He retomado la lectura y apagado el ipod [que no es mío sino prestado a largo plazo]. Este último tiempo me he volcado más a lectura que a la escritura y debo decir que no hay libro que haya leído hasta ahora que no me haya gustado. Tampoco es que me haya tragado mil libros, pero no me ha desilusionado ninguna de las obras, aún cuando no podría hacer una crítica de ellas porque realmente creo que los libros, en cierto modo, se parecen un poco a las canciones que nos gustan, parece que hubiesen sido creadas para nosotros y lo que nos sucede en el momento, sin embargo es mas bien la adaptación que hacemos de estas para que encajen, a veces a la perfección, con lo que pensamos o nos sucede en esos momentos.
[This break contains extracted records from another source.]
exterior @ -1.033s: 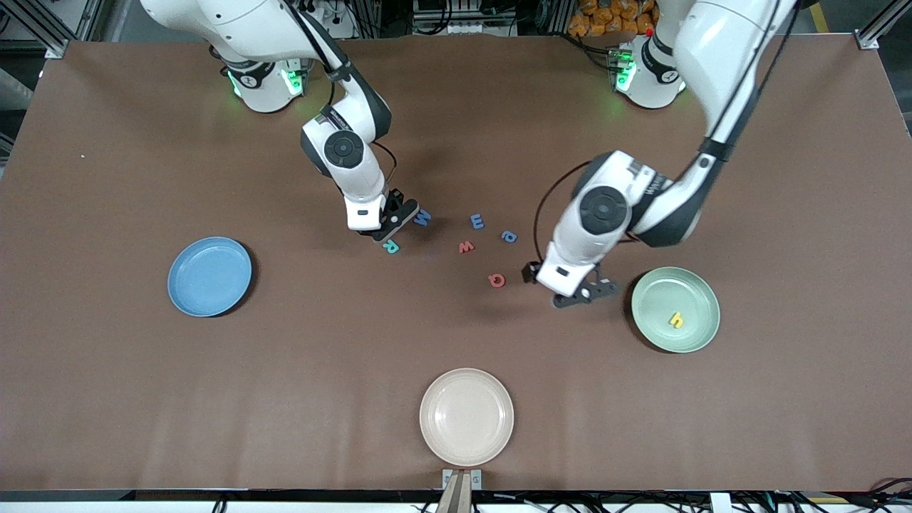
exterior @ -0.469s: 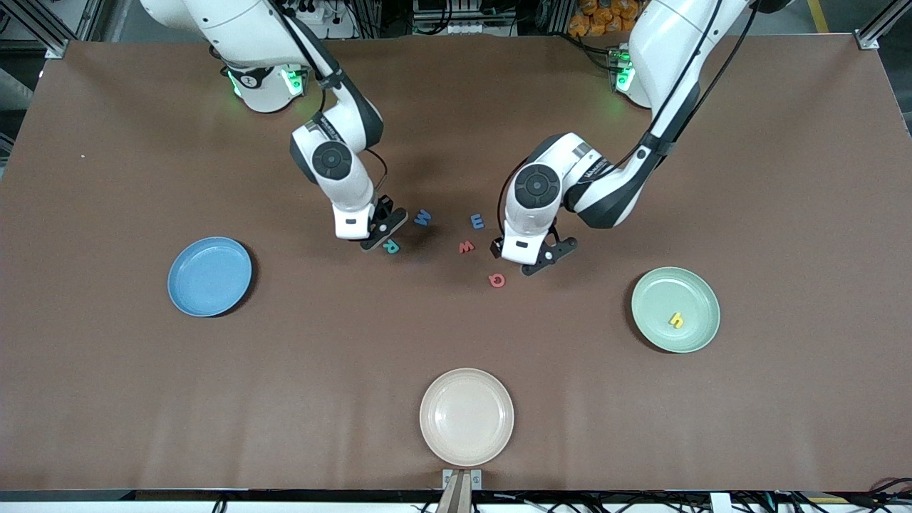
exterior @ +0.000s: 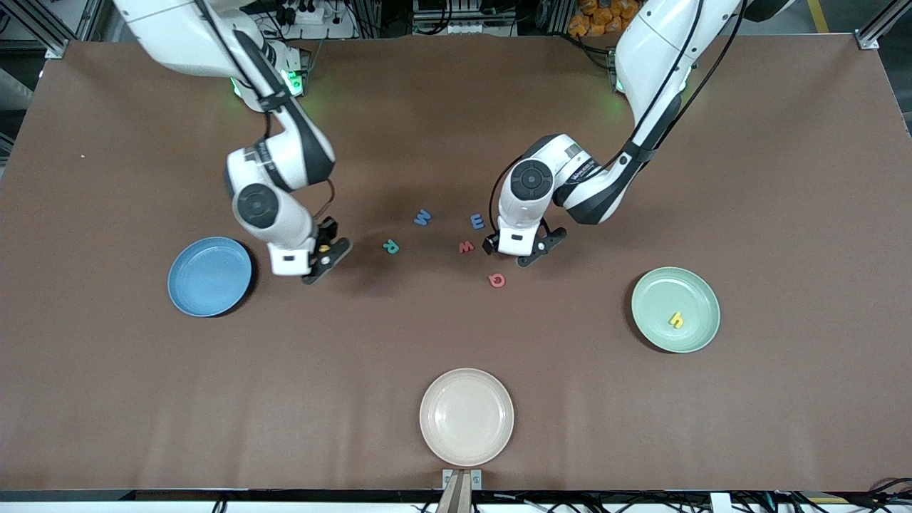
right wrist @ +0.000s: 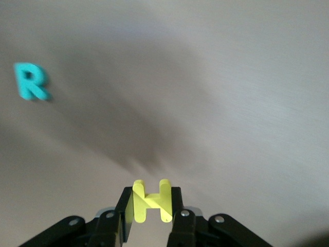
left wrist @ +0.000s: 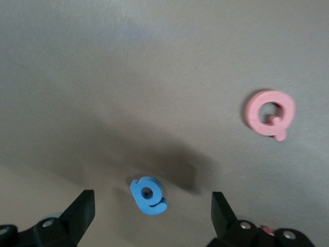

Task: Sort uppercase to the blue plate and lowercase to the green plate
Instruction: 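Lower the yellow H onto the blue plate and open the right gripper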

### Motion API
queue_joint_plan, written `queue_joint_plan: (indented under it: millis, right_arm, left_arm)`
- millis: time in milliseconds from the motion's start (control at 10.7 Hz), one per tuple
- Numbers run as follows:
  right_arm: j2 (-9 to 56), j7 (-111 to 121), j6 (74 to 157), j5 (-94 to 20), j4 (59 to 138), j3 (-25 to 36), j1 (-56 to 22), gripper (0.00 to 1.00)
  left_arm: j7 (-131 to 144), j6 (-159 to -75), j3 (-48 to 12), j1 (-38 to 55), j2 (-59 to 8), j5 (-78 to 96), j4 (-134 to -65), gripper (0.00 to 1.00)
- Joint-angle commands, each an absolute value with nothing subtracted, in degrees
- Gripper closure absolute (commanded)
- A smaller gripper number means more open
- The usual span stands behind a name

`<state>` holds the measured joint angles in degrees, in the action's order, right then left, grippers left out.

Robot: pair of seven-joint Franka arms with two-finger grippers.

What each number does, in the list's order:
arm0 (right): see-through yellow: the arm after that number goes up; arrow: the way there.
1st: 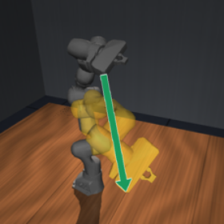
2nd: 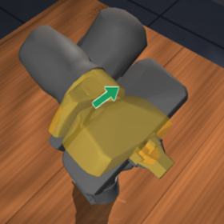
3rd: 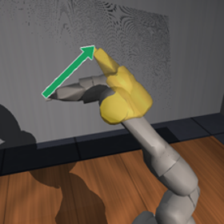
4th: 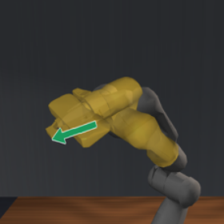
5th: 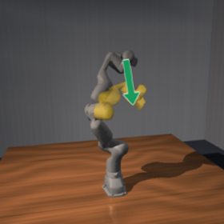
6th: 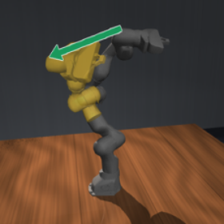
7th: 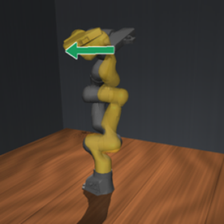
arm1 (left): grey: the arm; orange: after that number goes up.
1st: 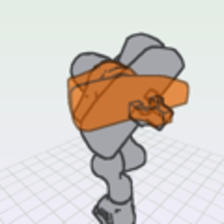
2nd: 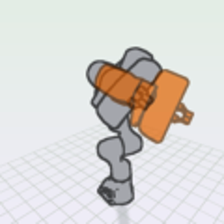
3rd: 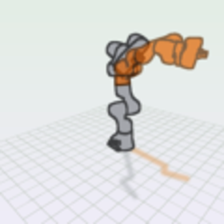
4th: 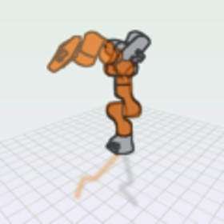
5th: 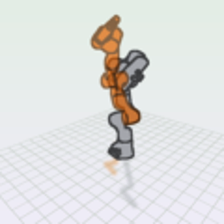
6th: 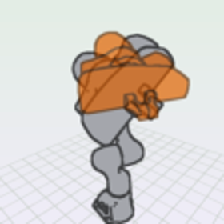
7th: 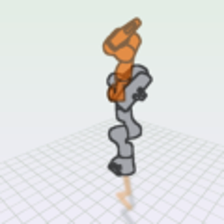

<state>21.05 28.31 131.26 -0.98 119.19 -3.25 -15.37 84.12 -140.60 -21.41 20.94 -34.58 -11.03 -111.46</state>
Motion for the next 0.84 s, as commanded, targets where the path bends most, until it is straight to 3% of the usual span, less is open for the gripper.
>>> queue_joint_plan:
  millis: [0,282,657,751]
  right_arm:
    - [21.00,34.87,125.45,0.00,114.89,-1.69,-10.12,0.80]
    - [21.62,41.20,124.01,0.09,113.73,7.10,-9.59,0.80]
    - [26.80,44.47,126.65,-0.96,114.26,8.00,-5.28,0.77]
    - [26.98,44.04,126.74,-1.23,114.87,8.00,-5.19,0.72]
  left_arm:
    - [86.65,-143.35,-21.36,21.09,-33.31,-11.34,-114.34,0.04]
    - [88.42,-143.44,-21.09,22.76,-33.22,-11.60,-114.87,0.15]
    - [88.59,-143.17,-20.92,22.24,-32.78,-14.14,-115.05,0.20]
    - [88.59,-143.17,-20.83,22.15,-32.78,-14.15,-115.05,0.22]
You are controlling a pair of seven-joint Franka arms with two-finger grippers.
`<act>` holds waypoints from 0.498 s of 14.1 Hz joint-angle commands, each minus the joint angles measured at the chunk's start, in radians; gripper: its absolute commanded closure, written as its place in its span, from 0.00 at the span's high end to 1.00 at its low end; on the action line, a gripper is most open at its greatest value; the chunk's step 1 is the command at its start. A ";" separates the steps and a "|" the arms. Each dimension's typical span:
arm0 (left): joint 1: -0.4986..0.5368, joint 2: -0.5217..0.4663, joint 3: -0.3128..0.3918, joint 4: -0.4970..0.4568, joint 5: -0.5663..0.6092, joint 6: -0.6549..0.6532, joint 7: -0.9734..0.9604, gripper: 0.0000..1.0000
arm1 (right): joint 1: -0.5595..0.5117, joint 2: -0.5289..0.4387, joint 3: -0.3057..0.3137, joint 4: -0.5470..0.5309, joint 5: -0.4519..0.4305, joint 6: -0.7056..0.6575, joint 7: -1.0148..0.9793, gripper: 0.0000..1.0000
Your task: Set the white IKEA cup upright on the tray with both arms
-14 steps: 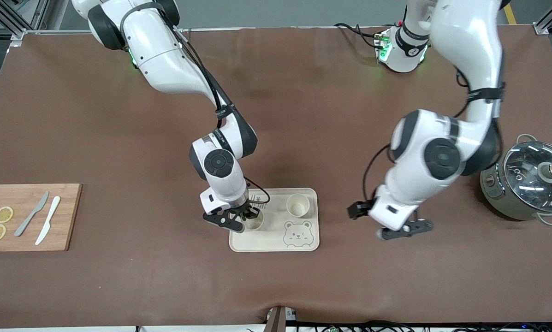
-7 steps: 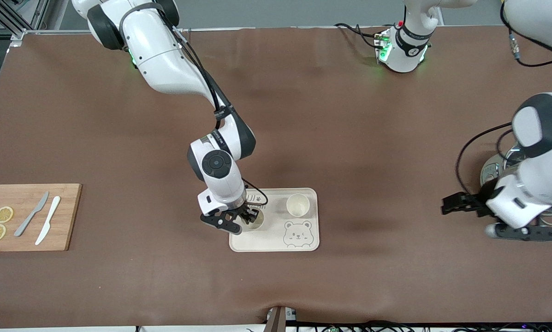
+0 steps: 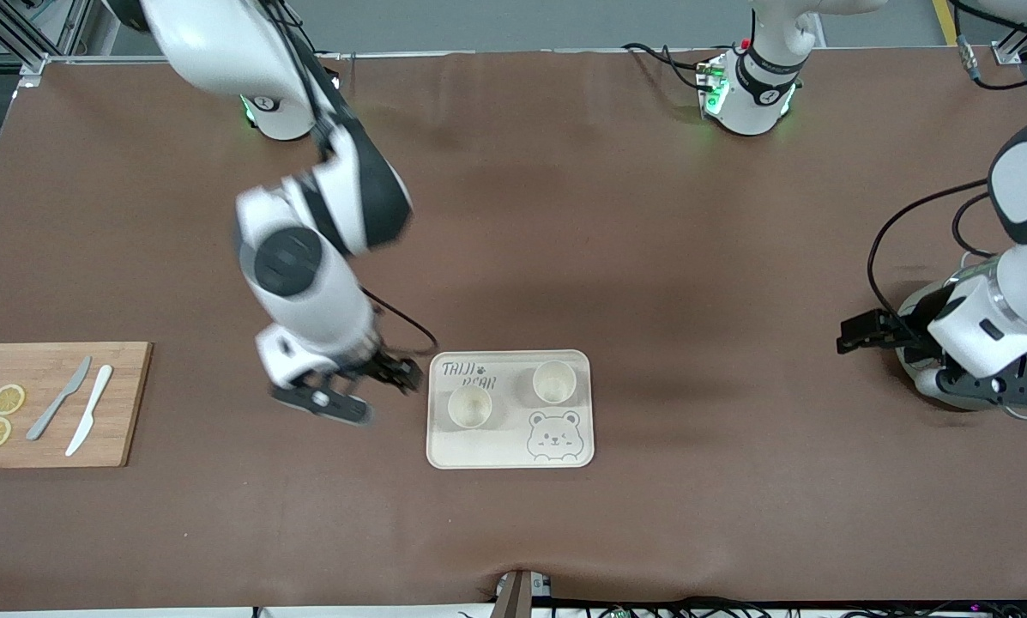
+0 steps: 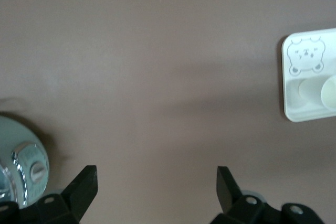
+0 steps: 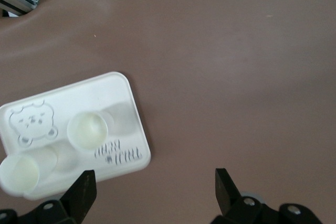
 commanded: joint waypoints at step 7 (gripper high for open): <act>-0.003 -0.231 -0.042 -0.314 0.094 0.104 0.011 1.00 | -0.380 -0.477 0.019 -0.251 0.003 -0.305 -0.570 1.00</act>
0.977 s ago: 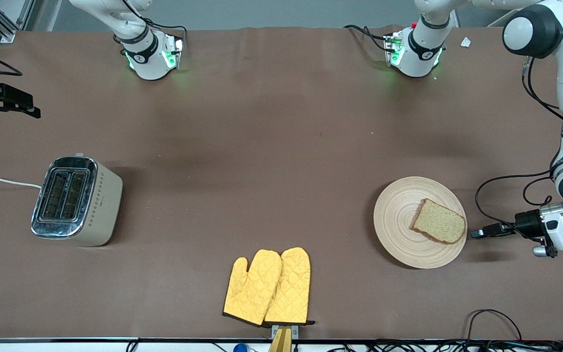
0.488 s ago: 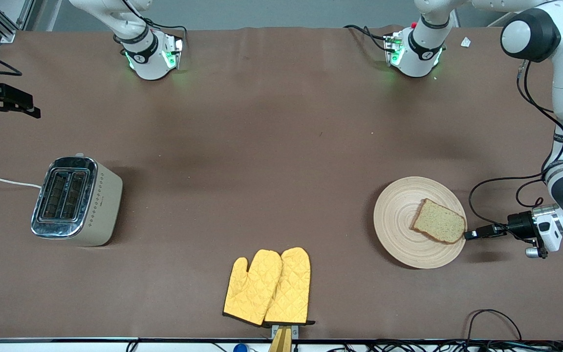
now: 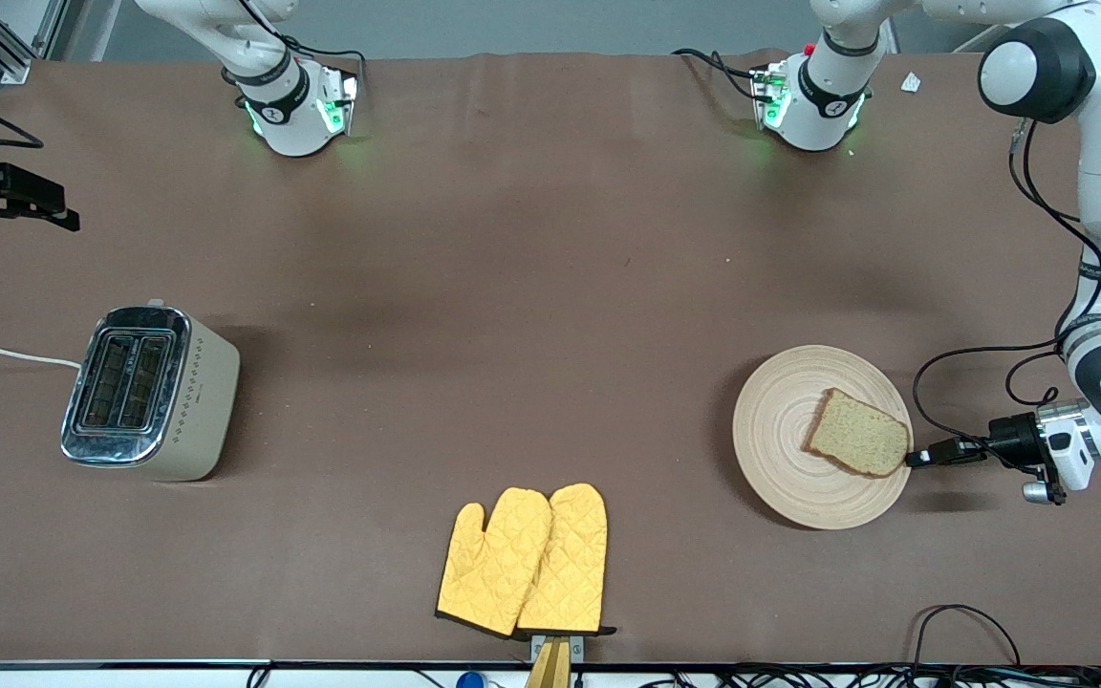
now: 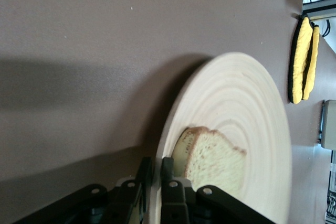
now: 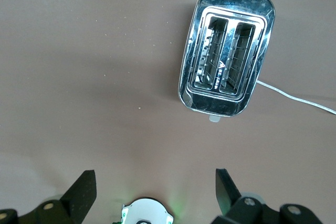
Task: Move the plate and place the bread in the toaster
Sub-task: 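Slide the plate toward the toaster with the left gripper while the right gripper approaches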
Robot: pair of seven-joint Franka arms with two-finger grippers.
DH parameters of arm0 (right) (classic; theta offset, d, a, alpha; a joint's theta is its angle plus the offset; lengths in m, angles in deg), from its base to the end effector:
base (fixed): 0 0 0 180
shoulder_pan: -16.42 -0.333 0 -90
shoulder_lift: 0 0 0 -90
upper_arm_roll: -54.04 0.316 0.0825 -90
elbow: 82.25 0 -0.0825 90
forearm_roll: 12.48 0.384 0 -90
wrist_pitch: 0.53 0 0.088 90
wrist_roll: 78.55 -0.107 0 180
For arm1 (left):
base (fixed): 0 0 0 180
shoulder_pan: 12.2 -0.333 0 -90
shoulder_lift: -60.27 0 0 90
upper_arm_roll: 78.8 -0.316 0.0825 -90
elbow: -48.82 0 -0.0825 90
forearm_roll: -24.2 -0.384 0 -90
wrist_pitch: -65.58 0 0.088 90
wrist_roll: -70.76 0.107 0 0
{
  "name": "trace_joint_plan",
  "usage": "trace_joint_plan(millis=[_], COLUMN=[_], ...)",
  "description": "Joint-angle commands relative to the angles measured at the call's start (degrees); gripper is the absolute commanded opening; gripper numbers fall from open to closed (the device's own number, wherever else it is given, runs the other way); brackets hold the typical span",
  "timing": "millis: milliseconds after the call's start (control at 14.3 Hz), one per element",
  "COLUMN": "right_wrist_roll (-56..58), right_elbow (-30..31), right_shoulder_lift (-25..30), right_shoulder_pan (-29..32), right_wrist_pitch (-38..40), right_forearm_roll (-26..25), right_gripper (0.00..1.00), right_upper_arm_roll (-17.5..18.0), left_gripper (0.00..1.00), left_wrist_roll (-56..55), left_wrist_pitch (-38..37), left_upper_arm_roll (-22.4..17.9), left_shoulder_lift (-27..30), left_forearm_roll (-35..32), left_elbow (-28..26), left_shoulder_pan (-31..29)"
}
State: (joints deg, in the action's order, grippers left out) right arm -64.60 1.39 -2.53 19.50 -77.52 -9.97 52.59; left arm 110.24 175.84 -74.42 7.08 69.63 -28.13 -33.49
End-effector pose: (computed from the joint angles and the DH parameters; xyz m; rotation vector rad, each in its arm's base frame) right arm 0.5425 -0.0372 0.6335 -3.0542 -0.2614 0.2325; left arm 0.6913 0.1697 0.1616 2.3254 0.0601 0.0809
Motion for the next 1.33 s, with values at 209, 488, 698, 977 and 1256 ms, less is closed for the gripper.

Podría mencionaros los autores o títulos de los libros, pero no hacer una descripción, critica o comentario de ellos porque son todos dispares en casi todos los sentidos. Estoy leyendo a Neruda y he dejado atrás a Parra, Cela, Rivera Letelier y Sepúlveda. Me esperan Bukowski, Félix Cañada [un amigo personal y entrañable] y Cortazar… y de este ultimo os dejo una genialidad.
Glíglico o Lenguaje Musical
Apenas él le amalaba el noema, a ella se le agolpaba el clémiso y caían en hidromurias, en salvajes ambonios, en sustalos exasperantes. Cada vez que él procuraba relamar las incopelusas, se enredaba en un grimado quejumbroso y tenía que envulsionarse de cara al nóvalo, sintiendo cómo poco a poco las arnillas se espejunaban, se iban apeltronando, reduplimiendo, hasta quedar tendido como el trimalciato de ergomanina al que se le han dejado caer unas fílulas de cariaconcia. Y sin embargo era apenas el principio, porque en un momento dado ella se tordulaba los hurgalios, consintiendo en que él aproximara suavemente sus orfelunios. Apenas se entreplumaban, algo como un ulucordio los encrestoriaba, los extrayuxtaba y paramovía, de pronto era el clinón, la esterfurosa convulcante de las mátricas, la jadehollante embocapluvia del orgumio, los esproemios del merpasmo en una sobrehumítica agopausa. ¡Evohé! ¡Evohé! Volposados en la cresta del murelio, se sentían balpamar, perlinos y márulos. Temblaba el troc, se vencían las marioplumas, y todo se resolviraba en un profundo pínice, en niolamas de argutendidas gasas, en carinias casi crueles que los ordopenaban hasta el límite de las gunfias.